Exactly what the fuck am I to do with the days that remain? For day in and day out I meet the same familiar words, follow the same scraps, and chase the same fading dreams that are all I’ve ever known. But more and more, moment by moment – they begin to mean nothing to me. They begin to mean fucking NOTHING to me. Look me straight in the eyes as I move within this darkness and tell me what you see. Look me straight in the eyes and tell me truthfully, that this life, this reality as we know it, is all that it was ever meant to be. I don’t dream of some utopia, stagnant of change, or some new light and bliss that knows of no sense of duality or conflict. For what remains within my dreams are the ultimate dying of cycles, and the birth of new purpose, and a destiny fully within my control. But with final fates having been cast, along with a dark moon rising to bring about a blackness fit for this phantom existence – the exits my eyes peer towards are just ever so inviting.

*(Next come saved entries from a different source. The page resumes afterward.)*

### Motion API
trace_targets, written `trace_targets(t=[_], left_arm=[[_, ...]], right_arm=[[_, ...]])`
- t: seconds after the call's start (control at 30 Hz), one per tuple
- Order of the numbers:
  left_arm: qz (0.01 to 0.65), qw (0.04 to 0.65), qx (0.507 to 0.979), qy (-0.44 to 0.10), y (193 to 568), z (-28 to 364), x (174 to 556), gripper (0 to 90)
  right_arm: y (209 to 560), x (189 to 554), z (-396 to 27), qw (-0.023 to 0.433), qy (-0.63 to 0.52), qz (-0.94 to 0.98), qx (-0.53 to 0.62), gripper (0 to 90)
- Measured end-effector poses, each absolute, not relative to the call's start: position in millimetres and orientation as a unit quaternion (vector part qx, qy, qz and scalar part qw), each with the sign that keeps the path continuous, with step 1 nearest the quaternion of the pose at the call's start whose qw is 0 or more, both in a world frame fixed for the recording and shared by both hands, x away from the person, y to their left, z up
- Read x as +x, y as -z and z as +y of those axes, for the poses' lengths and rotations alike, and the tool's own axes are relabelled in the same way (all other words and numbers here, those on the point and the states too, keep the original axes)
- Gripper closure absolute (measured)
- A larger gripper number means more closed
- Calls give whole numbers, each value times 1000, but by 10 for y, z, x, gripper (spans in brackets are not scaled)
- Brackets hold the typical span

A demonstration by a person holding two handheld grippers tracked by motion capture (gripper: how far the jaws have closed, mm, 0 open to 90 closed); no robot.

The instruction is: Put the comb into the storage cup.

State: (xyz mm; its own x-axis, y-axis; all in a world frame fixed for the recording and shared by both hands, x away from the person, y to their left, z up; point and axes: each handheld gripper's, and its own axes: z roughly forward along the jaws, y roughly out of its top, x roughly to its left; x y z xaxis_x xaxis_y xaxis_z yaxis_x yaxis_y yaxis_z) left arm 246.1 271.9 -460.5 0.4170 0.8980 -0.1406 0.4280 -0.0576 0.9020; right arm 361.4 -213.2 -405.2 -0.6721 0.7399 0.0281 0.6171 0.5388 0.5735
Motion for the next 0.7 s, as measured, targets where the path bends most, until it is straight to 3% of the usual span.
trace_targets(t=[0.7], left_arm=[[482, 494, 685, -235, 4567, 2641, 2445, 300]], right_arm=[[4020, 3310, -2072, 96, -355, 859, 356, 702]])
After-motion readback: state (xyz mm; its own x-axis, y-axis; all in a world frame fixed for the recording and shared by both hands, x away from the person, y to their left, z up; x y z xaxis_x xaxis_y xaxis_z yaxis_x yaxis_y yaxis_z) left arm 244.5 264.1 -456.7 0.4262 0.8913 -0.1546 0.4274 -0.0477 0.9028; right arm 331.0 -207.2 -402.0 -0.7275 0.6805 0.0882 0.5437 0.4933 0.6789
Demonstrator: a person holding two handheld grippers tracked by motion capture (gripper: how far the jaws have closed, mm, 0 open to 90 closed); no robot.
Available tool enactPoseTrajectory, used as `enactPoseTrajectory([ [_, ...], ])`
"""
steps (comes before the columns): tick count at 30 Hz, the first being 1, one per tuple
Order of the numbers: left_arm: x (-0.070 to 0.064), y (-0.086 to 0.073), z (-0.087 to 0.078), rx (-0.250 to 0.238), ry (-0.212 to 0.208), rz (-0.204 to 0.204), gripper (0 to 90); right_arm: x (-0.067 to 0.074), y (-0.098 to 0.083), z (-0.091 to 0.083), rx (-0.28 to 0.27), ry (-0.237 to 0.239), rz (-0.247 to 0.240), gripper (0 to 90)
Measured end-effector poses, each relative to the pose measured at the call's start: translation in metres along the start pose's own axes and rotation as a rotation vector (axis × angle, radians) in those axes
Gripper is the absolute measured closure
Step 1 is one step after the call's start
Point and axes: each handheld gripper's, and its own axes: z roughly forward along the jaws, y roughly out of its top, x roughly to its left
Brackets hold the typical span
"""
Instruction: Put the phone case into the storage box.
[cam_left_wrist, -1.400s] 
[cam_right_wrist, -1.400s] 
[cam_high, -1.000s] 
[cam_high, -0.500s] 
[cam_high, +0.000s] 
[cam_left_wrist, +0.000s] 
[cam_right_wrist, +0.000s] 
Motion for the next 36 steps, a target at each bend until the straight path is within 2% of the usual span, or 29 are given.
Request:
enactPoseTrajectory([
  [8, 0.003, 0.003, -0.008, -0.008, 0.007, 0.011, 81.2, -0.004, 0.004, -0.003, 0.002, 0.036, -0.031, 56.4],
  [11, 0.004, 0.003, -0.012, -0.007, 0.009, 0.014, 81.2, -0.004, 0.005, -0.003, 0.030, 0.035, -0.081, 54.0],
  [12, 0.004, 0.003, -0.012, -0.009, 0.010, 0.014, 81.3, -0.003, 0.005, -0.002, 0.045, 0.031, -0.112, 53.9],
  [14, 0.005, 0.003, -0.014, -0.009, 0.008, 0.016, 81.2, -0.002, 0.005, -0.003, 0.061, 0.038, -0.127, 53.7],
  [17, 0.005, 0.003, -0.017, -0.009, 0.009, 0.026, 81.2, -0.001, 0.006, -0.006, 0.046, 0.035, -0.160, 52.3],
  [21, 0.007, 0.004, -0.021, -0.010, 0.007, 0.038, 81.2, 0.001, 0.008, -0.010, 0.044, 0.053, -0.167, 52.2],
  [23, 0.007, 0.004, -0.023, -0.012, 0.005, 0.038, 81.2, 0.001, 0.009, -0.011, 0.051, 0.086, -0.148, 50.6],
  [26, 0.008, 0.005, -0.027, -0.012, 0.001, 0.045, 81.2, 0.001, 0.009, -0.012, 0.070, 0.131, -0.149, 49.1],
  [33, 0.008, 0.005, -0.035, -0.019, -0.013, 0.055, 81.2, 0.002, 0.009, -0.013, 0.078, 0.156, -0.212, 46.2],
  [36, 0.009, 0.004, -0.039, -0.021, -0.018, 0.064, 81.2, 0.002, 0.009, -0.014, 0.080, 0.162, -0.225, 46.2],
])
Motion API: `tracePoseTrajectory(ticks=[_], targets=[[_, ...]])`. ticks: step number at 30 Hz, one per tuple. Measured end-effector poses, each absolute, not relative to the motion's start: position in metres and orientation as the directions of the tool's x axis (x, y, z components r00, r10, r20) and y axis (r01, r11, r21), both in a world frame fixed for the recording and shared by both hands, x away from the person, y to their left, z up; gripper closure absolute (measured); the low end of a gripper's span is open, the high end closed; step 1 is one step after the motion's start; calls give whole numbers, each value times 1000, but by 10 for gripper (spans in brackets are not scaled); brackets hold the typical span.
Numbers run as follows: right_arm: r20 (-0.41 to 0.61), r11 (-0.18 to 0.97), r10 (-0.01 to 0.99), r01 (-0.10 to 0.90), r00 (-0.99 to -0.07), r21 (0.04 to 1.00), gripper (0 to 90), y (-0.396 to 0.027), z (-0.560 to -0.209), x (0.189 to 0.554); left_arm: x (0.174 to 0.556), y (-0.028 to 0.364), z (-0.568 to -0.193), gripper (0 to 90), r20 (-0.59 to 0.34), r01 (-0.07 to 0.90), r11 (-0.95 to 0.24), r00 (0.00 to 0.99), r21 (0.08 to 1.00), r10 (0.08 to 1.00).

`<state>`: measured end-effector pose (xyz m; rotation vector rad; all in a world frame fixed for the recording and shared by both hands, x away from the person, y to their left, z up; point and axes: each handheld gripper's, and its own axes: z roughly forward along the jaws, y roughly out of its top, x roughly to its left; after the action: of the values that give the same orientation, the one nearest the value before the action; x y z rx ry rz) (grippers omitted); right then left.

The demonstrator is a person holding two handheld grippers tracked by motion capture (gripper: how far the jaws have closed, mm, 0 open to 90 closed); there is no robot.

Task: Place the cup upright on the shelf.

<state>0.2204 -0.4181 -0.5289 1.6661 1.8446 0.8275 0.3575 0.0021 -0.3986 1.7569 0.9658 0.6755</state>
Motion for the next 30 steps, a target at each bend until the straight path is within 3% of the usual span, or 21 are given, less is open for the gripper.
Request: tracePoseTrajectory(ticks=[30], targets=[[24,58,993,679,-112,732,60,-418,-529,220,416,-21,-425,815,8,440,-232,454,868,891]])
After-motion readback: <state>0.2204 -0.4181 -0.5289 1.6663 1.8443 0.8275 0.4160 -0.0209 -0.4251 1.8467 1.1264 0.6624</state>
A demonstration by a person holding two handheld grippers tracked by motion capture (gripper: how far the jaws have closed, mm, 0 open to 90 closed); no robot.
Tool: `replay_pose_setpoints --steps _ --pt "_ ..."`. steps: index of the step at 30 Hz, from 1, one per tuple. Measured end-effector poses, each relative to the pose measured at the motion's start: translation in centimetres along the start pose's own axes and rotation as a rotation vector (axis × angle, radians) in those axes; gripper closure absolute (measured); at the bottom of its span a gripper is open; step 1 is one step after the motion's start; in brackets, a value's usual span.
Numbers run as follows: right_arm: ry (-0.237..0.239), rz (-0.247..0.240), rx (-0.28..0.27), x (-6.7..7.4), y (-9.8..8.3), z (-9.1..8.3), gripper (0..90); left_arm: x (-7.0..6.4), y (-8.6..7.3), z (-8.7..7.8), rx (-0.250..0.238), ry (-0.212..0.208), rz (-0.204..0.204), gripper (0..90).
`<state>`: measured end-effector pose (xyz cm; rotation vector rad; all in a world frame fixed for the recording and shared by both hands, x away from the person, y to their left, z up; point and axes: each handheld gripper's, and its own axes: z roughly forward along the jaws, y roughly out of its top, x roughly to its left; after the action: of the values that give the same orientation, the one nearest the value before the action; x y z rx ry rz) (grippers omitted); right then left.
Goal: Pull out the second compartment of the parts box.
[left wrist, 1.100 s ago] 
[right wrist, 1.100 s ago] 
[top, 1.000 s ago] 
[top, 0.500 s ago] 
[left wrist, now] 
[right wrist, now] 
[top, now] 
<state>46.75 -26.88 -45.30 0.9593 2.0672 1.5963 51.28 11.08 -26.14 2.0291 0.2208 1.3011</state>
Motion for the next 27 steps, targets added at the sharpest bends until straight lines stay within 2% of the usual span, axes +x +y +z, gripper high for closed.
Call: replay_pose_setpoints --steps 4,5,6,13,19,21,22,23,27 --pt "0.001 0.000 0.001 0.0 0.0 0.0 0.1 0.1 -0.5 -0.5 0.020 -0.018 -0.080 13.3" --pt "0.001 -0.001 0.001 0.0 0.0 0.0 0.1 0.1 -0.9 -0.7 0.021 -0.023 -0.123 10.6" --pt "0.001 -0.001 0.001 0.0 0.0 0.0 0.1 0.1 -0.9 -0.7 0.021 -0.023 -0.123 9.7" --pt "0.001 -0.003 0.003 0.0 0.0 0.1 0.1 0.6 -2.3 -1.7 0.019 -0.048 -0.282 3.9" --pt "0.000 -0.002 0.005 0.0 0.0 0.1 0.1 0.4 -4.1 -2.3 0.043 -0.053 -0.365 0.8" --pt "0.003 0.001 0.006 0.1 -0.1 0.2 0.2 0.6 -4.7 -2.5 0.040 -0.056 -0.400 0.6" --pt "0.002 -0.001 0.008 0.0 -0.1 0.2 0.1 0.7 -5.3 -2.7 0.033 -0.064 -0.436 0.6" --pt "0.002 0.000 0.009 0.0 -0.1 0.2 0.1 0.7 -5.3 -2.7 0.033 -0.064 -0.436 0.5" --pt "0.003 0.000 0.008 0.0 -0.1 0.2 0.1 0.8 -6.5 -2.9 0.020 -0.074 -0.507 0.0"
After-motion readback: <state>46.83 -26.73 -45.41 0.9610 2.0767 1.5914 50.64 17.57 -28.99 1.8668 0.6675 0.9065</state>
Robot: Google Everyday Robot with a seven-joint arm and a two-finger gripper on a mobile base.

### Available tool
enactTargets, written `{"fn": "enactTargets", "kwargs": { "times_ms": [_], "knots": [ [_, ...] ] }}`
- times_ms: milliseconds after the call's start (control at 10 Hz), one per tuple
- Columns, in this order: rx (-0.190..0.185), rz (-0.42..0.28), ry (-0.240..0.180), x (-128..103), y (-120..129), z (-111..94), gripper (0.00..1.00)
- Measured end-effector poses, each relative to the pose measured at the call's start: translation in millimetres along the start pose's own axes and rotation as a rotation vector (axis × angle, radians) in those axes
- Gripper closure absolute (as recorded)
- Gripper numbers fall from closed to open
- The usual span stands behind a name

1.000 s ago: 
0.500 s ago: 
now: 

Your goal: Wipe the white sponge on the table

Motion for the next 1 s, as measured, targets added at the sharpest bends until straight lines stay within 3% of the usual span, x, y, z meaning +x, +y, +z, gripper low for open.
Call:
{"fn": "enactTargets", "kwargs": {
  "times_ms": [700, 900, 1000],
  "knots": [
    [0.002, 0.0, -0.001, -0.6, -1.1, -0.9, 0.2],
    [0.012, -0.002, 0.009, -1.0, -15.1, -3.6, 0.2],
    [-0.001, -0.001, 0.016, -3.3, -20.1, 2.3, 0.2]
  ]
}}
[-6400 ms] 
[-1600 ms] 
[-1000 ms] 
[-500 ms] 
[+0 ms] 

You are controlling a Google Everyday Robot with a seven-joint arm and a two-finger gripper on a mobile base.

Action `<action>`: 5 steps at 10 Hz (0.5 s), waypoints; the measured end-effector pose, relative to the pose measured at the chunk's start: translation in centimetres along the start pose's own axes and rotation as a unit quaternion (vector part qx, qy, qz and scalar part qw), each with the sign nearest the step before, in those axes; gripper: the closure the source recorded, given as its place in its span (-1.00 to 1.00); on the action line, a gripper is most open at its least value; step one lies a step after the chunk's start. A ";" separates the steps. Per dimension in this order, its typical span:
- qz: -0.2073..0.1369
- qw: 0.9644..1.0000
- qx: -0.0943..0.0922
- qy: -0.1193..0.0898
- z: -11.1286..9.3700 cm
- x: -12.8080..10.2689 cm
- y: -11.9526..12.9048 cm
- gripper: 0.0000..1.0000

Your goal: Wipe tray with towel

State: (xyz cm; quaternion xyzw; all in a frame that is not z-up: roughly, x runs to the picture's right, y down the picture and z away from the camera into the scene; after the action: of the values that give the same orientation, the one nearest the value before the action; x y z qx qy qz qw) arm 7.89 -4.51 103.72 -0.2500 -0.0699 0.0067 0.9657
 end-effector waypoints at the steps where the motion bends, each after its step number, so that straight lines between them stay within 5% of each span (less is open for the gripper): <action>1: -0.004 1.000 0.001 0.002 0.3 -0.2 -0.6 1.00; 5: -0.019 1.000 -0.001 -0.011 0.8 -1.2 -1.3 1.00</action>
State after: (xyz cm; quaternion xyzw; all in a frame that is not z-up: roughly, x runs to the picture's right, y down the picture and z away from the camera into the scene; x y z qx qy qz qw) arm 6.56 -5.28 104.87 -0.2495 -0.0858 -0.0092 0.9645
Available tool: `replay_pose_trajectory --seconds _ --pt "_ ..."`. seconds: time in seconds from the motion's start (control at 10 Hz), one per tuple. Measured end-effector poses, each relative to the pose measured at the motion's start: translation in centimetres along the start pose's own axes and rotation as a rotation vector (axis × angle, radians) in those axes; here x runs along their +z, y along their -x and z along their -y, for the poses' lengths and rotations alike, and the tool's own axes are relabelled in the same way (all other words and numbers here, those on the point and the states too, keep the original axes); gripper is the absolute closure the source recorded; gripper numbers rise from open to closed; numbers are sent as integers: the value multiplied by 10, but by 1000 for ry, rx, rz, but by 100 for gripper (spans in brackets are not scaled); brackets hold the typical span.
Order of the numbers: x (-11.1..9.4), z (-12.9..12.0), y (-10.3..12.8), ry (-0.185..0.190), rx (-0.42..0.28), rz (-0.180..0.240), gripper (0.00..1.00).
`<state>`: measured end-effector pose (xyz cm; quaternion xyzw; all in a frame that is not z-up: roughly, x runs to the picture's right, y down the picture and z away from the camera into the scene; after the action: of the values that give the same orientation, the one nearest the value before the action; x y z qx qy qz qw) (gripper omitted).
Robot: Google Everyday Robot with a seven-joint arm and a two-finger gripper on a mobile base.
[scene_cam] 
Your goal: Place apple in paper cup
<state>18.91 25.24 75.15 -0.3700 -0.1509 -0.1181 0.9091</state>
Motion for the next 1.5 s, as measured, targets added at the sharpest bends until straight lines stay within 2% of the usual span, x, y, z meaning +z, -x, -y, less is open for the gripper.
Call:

Watch me burn I say, as I use what remains of these scraps to re-build all that holds dear, watch me burn I say, as I fail day after day to break this invisible cycle of madness and mania, only for it to hit harder time and time again, watch me burn as I pace back and forth, anxiously, in hopes to sell what hope remains of my soul to a permanent, irreversible fate – that will cast me from this jarring existence, back to the pool that awaits far below.